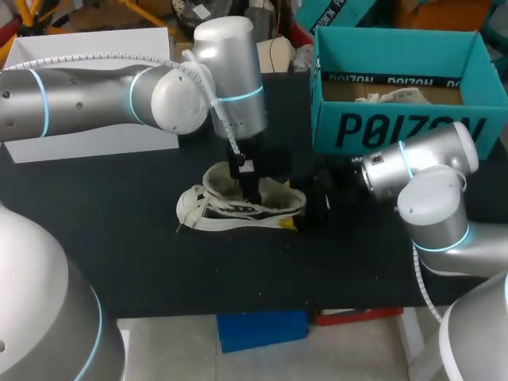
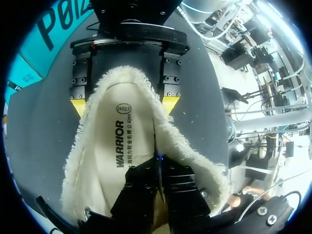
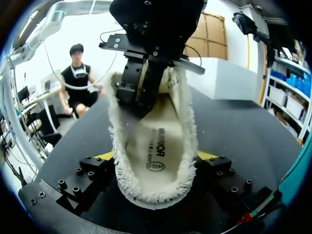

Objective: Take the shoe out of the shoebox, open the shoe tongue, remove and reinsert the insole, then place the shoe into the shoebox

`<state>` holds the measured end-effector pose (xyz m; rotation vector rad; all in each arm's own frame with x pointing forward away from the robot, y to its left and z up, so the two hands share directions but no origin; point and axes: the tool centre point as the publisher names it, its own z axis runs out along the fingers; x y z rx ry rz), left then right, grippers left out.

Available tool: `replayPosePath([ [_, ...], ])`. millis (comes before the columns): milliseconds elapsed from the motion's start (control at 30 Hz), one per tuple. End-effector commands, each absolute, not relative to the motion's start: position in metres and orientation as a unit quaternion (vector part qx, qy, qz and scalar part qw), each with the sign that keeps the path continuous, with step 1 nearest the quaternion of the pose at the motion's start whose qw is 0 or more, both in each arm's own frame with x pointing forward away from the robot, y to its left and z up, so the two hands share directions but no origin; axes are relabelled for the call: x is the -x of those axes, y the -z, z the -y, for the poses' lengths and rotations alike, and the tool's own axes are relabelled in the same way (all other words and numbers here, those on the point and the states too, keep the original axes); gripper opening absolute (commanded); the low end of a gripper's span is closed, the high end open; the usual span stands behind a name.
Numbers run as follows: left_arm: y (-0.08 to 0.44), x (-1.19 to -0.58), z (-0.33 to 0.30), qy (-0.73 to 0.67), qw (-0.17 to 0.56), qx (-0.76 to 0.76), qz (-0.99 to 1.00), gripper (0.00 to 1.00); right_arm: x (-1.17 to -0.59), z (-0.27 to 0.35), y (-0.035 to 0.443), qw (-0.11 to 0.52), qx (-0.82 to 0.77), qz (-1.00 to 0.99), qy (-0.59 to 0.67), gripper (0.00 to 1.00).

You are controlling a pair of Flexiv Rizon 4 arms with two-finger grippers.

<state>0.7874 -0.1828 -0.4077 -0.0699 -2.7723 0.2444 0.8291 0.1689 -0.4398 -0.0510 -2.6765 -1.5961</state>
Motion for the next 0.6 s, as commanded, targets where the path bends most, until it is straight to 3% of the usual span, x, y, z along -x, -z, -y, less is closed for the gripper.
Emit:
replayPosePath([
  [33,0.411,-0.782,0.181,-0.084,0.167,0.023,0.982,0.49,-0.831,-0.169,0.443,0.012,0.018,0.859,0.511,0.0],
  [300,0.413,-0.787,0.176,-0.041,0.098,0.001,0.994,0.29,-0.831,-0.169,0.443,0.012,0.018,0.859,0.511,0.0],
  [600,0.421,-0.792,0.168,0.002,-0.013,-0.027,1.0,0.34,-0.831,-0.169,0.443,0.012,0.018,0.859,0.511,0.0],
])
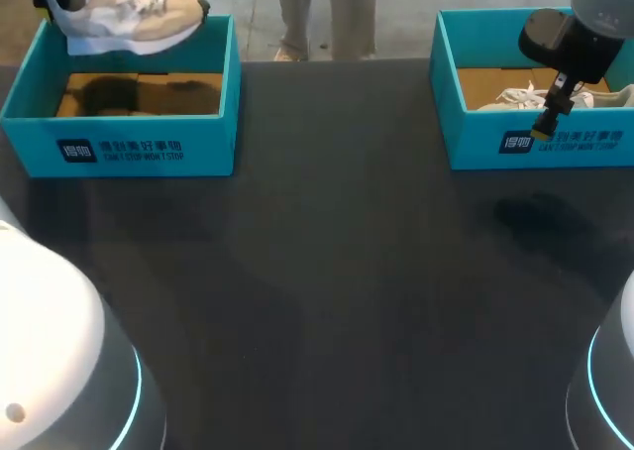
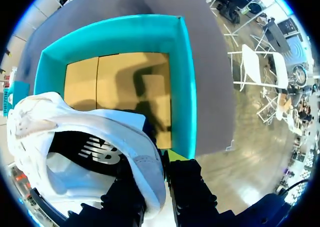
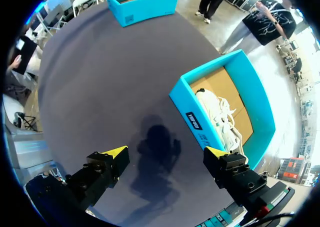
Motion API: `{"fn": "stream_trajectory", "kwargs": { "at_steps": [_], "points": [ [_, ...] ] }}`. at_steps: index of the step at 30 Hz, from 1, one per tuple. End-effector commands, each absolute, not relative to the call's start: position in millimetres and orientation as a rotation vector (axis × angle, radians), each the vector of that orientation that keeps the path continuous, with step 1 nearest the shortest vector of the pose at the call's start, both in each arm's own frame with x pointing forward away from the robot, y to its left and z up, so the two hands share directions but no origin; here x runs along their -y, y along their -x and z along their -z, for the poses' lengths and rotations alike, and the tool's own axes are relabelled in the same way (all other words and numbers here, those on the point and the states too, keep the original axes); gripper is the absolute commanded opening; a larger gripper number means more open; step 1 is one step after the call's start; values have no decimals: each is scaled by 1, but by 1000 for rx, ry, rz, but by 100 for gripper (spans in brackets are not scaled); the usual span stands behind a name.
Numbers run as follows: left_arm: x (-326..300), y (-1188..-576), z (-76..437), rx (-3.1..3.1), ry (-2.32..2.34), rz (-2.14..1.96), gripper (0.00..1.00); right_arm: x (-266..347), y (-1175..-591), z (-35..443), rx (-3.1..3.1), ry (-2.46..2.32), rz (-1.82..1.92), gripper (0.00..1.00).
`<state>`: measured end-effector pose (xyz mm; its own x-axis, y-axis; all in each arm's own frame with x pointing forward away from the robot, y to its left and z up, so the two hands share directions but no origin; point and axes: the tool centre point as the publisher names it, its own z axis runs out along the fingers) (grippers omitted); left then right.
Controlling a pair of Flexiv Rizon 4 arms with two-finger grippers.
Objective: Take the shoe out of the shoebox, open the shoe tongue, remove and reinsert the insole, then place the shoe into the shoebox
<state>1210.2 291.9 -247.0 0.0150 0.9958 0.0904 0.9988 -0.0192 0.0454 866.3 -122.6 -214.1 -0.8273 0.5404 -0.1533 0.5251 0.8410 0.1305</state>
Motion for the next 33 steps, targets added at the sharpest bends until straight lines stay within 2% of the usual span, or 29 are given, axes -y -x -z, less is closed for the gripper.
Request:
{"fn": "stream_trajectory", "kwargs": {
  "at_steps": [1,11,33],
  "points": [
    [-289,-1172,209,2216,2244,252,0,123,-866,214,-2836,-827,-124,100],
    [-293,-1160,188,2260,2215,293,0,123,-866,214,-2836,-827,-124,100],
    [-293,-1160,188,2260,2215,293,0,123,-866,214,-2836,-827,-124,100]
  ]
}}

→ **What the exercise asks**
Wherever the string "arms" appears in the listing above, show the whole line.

→ **Response**
You are controlling a pair of Flexiv Rizon 4 arms with two-finger grippers.
Controlling a pair of Flexiv Rizon 4 arms with two-finger grippers.

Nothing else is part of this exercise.